> Work item:
Please reproduce all of the entries exactly, without omitting any.

Stored items
+ + + + +

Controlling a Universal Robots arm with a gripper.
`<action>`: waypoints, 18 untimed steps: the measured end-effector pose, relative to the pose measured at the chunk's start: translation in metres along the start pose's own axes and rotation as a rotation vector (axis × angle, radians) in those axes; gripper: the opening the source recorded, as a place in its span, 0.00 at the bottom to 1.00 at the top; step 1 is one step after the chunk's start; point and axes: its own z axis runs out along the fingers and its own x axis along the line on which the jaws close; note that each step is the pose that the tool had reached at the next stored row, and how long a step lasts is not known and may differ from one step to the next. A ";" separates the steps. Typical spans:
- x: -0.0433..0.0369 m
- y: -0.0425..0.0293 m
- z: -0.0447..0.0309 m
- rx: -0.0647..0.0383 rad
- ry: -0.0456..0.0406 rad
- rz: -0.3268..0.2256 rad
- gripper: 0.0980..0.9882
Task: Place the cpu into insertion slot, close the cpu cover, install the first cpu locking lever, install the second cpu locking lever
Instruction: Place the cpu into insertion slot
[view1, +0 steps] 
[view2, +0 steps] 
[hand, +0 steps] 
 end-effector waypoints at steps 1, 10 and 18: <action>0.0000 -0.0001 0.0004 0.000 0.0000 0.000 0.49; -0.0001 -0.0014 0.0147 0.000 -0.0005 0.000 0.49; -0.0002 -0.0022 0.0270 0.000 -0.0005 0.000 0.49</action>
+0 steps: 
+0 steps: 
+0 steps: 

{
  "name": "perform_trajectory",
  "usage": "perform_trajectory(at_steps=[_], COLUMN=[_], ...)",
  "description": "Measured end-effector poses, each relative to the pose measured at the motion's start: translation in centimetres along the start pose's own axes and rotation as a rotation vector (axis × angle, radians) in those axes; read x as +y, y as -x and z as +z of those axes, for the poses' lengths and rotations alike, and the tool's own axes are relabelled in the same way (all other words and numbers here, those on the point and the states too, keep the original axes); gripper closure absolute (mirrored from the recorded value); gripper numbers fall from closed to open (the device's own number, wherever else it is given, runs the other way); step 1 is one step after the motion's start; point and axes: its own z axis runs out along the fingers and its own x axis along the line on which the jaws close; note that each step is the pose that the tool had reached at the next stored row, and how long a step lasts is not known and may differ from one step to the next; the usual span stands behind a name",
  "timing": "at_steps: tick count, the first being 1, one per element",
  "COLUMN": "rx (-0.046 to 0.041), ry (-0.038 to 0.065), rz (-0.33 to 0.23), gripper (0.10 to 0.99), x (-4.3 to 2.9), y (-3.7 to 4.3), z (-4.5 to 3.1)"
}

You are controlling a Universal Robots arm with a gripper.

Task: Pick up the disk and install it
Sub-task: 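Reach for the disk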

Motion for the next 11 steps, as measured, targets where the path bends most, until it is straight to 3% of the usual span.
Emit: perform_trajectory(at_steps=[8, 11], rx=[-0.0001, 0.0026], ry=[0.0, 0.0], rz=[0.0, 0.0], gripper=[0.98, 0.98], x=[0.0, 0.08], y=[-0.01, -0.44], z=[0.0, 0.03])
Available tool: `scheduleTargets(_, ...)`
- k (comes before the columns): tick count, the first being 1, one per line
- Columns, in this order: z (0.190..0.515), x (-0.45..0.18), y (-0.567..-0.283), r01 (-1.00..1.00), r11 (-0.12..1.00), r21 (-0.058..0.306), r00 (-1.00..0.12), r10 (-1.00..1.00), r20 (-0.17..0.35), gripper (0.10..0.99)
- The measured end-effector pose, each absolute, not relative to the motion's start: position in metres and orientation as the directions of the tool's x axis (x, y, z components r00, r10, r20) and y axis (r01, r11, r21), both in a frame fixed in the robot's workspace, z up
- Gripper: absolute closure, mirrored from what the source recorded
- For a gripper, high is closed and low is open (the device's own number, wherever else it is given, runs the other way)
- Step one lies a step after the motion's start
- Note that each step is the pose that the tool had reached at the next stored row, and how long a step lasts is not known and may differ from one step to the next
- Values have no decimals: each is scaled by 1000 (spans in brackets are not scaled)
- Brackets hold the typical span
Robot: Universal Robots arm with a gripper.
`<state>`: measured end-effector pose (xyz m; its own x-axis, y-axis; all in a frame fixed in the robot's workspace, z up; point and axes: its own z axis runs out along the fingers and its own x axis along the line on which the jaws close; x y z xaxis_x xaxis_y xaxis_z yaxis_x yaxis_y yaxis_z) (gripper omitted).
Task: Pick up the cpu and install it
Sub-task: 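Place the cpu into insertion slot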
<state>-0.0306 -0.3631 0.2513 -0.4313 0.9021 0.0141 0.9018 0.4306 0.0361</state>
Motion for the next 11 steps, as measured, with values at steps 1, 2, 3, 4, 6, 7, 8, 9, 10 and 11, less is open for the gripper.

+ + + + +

> Exercise output:
Controlling a Universal Robots arm with a gripper.
`<action>`: waypoints, 18 untimed steps: the measured end-effector pose, relative to the pose measured at the chunk's start: translation in metres along the start pose's own axes and rotation as a rotation vector (axis × angle, radians) in those axes; gripper: the opening the source recorded, as a place in its span, 0.00 at the bottom to 1.00 at the top; step 1 is one step after the chunk's start; point and axes: its own z axis runs out along the fingers and its own x axis along the line on which the jaws close; note that each step is the pose that the tool had reached at the next stored row, and how long a step lasts is not known and may differ from one step to the next. A ";" separates the steps. Typical spans:
- x: -0.0433..0.0369 m
- y: -0.0425..0.0293 m
- z: -0.0447..0.0309 m
- rx: -0.0647..0.0383 rad
- ry: -0.0456..0.0406 rad
- rz: -0.3268..0.2256 rad
- gripper: 0.0980..0.9882
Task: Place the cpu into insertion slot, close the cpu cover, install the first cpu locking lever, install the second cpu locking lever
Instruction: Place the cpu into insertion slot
[view1, +0 steps] 
[view2, +0 steps] 
[hand, +0 steps] 
 end-effector waypoints at steps 1, 10 and 18: <action>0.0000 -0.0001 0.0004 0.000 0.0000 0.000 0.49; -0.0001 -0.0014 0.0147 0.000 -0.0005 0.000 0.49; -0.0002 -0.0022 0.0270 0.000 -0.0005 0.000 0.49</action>
+0 steps: 
+0 steps: 
+0 steps: 

{
  "name": "perform_trajectory",
  "usage": "perform_trajectory(at_steps=[_], COLUMN=[_], ...)",
  "description": "Measured end-effector poses, each relative to the pose measured at the motion's start: translation in centimetres along the start pose's own axes and rotation as a rotation vector (axis × angle, radians) in those axes; read x as +y, y as -x and z as +z of those axes, for the poses' lengths and rotations alike, and the tool's own axes are relabelled in the same way (all other words and numbers here, those on the point and the states too, keep the original axes); gripper closure absolute (mirrored from the recorded value); gripper numbers fall from closed to open (the device's own number, wherever else it is given, runs the other way); step 1 is one step after the motion's start; point and axes: its own z axis runs out along the fingers and its own x axis along the line on which the jaws close; note that each step is the pose that the tool had reached at the next stored row, and how long a step lasts is not known and may differ from one step to the next; the usual span stands behind a name",
  "timing": "at_steps: tick count, the first being 1, one per element",
  "COLUMN": "rx (-0.046 to 0.041), ry (-0.038 to 0.065), rz (-0.33 to 0.23), gripper (0.10 to 0.99), x (-4.3 to 2.9), y (-3.7 to 4.3), z (-4.5 to 3.1)"
}

You are controlling a Universal Robots arm with a gripper.

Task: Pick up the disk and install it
Sub-task: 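Reach for the disk
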
Motion for the next 11 steps, as measured, targets where the path bends most, until it is straight to 3% of the usual span.
Emit: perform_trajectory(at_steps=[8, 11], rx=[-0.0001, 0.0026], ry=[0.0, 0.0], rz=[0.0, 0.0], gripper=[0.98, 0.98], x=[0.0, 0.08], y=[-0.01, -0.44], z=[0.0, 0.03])
Available tool: `scheduleTargets(_, ...)`
- k (comes before the columns): tick count, the first being 1, one per line
- Columns, in this order: z (0.190..0.515), x (-0.45..0.18), y (-0.567..-0.283), r01 (-1.00..1.00), r11 (-0.12..1.00), r21 (-0.058..0.306), r00 (-1.00..0.12), r10 (-1.00..1.00), r20 (-0.17..0.35), gripper (0.10..0.99)
- The measured end-effector pose, each absolute, not relative to the motion's start: position in metres and orientation as the directions of the tool's x axis (x, y, z components r00, r10, r20) and y axis (r01, r11, r21), both in a frame fixed in the robot's workspace, z up
- Gripper: absolute closure, mirrored from what the source recorded
- For a gripper, high is closed and low is open (the device's own number, wherever else it is given, runs the other way)
- Step one lies a step after the motion's start
- Note that each step is the pose that the tool had reached at the next stored row, and how long a step lasts is not known and may differ from one step to the next
- Values have no decimals: each is scaled by 1000 (spans in brackets are not scaled)
- Brackets hold the typical span
Robot: Universal Robots arm with a gripper.
`<state>`: measured end-effector pose (xyz m; its own x-axis, y-axis; all in a frame fixed in the robot's workspace, z up; point and axes: its own z axis runs out along the fingers and its own x axis along the line on which the jaws close; x y z xaxis_x xaxis_y xaxis_z yaxis_x yaxis_y yaxis_z) (gripper omitted).
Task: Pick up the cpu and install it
Sub-task: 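Place the cpu into insertion slot
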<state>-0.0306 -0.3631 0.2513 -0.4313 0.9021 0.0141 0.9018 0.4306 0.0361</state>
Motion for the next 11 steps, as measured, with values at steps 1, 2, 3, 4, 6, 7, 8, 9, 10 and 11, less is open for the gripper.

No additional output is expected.